Blair Is Overstretched, Not Like That
  • Blair is such a prada-wearing devil that all of her interns have quit. So she makes Dorota put her clothes onto her (like she didn't before) and she types away on her blackberry during her "30 seconds of friend time" for Serena...like she didn't before. Busy Blair is the same as Old Blair but with more excuses to act haughty. Excellent.
  • and her blog for W is called "The Blair Necessities"
  • Dan offers to help Blair in her whirlwind of duties, but not before making her say "as my friend and peer, not my underling" until she means it. This is the best writing/acting there has ever been on this show. She literally can't say it!
  • Meanwhile, as Dan and Blair remain the best of friends, Vanessa hulks back into Manhattan and tries to get in touch with her former flame...only to find that he has PURPOSEFULLY ignored her "hand written letters." How did the front desk even let her up?
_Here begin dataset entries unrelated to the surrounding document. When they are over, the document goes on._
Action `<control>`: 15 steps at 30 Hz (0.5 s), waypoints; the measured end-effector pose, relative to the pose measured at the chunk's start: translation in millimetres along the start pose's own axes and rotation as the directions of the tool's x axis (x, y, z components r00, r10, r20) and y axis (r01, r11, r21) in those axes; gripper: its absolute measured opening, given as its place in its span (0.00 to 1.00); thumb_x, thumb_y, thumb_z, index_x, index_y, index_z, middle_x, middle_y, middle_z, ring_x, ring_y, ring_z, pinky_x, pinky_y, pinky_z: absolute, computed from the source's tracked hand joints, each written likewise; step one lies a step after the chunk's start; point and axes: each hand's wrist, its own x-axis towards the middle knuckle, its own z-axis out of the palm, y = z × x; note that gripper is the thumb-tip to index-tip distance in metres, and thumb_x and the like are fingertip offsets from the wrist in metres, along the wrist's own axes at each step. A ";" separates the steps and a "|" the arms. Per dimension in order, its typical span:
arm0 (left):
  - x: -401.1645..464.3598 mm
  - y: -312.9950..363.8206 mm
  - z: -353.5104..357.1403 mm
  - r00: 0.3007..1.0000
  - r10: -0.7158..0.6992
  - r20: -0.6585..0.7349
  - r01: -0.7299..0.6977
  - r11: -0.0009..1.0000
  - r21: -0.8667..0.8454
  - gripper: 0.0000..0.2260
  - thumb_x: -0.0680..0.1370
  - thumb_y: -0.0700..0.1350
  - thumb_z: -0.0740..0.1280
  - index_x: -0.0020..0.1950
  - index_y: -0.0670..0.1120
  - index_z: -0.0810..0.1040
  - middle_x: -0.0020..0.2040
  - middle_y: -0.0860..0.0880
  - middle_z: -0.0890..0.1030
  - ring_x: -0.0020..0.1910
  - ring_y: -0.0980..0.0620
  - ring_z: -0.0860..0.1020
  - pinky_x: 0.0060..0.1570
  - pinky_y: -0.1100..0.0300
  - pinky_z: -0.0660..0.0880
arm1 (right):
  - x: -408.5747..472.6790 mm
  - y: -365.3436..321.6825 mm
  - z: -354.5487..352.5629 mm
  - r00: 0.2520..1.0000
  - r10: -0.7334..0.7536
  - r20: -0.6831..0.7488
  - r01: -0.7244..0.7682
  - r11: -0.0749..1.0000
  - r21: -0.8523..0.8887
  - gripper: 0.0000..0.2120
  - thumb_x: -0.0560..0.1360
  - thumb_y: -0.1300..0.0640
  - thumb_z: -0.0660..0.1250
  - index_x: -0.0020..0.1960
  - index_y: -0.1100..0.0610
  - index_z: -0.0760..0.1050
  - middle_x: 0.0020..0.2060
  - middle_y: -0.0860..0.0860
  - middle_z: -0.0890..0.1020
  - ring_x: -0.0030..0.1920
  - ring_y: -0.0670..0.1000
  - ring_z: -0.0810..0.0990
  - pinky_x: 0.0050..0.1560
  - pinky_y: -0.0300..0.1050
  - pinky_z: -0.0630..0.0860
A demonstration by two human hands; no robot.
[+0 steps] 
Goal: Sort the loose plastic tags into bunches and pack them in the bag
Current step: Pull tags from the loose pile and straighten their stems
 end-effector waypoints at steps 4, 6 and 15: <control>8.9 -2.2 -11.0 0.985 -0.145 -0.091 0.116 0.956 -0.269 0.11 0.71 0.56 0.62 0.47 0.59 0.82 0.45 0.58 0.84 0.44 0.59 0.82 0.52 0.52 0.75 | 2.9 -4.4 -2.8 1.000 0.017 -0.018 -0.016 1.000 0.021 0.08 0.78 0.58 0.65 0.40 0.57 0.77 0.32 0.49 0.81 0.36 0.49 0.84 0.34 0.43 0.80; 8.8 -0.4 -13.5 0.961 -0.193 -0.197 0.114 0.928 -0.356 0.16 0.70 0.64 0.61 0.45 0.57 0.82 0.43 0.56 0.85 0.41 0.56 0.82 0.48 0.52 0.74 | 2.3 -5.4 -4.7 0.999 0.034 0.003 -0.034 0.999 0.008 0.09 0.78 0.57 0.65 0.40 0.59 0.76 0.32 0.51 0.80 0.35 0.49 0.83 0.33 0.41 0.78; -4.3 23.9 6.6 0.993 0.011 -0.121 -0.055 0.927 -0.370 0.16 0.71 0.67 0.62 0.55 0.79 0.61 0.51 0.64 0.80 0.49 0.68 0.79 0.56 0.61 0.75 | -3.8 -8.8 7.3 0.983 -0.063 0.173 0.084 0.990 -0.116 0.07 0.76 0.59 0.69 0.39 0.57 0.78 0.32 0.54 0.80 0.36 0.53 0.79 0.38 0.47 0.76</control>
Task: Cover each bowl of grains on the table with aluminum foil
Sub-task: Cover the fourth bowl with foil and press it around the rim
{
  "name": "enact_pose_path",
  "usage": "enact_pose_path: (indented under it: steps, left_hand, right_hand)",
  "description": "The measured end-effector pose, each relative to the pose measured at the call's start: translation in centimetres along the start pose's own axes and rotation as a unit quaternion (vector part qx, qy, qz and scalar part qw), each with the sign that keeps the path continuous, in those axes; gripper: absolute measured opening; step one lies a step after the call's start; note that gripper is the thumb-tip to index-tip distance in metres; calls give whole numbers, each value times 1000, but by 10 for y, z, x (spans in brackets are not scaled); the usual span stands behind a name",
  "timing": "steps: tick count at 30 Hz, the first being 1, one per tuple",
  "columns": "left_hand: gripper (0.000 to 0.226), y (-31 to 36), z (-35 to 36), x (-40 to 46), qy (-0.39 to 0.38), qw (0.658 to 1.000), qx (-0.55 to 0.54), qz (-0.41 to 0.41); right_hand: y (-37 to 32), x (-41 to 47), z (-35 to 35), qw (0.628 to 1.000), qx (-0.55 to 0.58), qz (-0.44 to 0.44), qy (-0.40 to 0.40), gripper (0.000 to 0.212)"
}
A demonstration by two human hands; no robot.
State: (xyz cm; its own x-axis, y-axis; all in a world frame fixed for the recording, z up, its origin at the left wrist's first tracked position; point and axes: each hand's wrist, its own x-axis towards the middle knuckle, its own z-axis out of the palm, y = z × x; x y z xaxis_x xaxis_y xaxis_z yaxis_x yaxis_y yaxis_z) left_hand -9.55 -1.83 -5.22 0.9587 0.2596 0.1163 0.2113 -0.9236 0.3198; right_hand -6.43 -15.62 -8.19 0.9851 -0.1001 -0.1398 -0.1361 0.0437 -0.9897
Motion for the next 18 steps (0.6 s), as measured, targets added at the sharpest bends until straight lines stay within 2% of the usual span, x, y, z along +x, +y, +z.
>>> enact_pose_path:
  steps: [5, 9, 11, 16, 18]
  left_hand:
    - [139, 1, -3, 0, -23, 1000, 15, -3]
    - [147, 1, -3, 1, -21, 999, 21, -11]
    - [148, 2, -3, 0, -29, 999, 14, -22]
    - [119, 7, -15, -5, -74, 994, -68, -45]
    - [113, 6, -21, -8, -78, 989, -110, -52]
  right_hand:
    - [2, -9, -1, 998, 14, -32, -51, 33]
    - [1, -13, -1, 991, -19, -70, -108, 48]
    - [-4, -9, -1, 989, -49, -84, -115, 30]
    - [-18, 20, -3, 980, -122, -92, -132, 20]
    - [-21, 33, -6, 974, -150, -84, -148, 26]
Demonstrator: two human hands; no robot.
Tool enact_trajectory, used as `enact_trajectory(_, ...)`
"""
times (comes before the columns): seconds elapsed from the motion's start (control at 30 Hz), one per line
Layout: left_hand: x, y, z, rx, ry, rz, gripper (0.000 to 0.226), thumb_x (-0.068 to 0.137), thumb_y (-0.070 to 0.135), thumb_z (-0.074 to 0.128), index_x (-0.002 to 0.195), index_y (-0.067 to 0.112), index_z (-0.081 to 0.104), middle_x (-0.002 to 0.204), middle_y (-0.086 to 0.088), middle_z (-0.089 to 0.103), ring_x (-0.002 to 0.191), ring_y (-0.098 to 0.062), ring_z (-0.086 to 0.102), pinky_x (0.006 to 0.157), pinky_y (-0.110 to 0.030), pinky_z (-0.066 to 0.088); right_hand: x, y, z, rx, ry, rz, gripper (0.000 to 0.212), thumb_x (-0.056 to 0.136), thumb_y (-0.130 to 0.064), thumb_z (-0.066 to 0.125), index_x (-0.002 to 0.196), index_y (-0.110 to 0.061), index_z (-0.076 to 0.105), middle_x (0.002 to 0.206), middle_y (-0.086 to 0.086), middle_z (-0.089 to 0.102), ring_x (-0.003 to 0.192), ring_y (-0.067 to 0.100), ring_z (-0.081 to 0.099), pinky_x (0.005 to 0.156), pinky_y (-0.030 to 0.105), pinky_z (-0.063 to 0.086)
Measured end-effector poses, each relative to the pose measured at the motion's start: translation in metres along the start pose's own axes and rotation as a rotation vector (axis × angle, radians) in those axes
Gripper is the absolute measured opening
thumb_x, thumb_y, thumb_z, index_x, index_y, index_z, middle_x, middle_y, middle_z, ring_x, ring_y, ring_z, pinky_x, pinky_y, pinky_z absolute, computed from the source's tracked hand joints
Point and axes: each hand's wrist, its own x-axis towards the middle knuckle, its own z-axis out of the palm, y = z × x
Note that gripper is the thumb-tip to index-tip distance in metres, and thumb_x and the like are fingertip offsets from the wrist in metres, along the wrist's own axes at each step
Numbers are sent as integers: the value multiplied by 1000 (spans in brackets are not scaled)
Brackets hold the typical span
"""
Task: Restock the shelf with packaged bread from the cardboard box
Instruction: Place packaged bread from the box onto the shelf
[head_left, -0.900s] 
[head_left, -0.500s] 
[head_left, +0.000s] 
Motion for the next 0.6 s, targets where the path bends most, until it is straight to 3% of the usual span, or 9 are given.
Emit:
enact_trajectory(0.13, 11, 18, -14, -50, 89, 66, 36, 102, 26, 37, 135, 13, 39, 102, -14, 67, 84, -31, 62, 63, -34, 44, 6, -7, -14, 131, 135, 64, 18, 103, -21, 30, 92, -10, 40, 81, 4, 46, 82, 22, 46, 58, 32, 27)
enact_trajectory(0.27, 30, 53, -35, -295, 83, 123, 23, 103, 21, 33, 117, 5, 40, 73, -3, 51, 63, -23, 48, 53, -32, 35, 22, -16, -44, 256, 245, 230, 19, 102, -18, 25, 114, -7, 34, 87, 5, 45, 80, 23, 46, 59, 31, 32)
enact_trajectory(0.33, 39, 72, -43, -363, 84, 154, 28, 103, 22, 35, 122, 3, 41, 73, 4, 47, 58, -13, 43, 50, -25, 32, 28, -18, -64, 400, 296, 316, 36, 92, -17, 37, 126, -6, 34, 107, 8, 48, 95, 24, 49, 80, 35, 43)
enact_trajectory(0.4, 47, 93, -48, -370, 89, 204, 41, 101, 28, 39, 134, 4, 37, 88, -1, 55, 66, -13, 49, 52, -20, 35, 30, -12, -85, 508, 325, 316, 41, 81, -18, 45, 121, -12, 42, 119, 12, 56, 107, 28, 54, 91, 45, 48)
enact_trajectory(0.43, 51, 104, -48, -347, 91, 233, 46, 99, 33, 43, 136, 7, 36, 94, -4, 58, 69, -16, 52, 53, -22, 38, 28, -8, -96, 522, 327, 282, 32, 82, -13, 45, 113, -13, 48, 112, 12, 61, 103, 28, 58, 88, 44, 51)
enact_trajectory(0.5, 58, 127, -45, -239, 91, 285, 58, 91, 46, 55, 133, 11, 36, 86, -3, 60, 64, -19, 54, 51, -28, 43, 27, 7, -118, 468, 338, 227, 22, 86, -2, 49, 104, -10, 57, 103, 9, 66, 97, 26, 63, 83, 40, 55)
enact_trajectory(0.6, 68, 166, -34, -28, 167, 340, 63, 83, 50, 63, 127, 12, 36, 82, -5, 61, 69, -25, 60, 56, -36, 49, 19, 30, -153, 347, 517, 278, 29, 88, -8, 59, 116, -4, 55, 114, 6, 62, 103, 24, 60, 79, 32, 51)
  • Their evening ends with Blair at the loft, confiding in Dan that she wishes she could get back together with Chuck sooner than later. This is precisely what I want out of their friendship: confiding secrets, falling asleep on the couch without accidentally making out, and ordering in "gourmet, I suppose."
The Never-Ending Saga of Big-Mouth Billy Bass Industries
  • Lily and Chuck get into a fight at a cafe, but it's all a ruse for Montel Thorpe's benefit! YES, EXCELLENT START!
  • Lily and Chuck's undying best friendship is the best thing ever - even when Chuck's being a real jerk, Lily is his permanent co-conspirator. I don't want them to have a baby per se, but if they did, s/he would be AWESOME.
 
"Oh, Charles. Best friends forever!"
  • So Chuck's plan B is to have Nate seduce Raina into liking Chuck more. Nope, it doesn't make sense in the GG universe either. Nate is anything but a wingman, for God's sake. So Raina clearly falls in love with him because he (too) makes her miss a v. important meeting and he gives her a doobie and lets her spend the day in his terry cloth robe. Then she's like "let's start a potato chip ice cream company!" and you know what? Of all the things I would never do with that girl, I would most DEFINITELY start a potato chip ice cream company with her. Even if she chewed me up and spat me out eventually, we'd make a ton of money in the process.
  • Chuck invites Montel's silent partner to Eric's birthday party to (a) tell him that Bass might be more valuable as a whole and (b) give him a giant lollipop and a pinata. And it works, I guess! It's amazing that Chuck's business MO is to repeat "Please, just consider the facts" to everyone. It always works and it's what makes him such a wunderkind. Please, just consider the Chuck.
  • Did I mention Lily's honeypot scheme? She's trying to lure in Montel for some reason, and I was positive the entire time that Rufus would somehow find out and throw his hugest hissy fit since junior prom. AND YET! He was in on it the whole time and he acted impeccably! Wow, Rufus: 1; the rest of the world: probably in the 100s by now.
Next Week on "No One Wants To Hear It, Vanessa"
  • Next week's promo shows Vanessa trying to warn Serena about something we already know isn't a threat (she sees Ben take the check out of Damien's hands and automatically assumes that you can just steal a check and have everything work out in your favor). Good luck basically requesting that the newly unemployed Blair spend all of next week shoving her foot in your face, Vanessa!
  • Also, Dan says something like "...just a kiss" to Blair. Here is where I'm going to predict the Saved By The Bell miniplot will come in. They will accidentally kiss and they realize within the hour that they definitely don't like it.
  • Did I dream that I saw Juliet behind bars?
  • When can Eric just be HAPPY again for Pete's sake?!?!?! Maybe they should send him back to Stad or something? That might make him happy. Maybe let him spend more time with Big Brother Chuck? Aww, remember those days?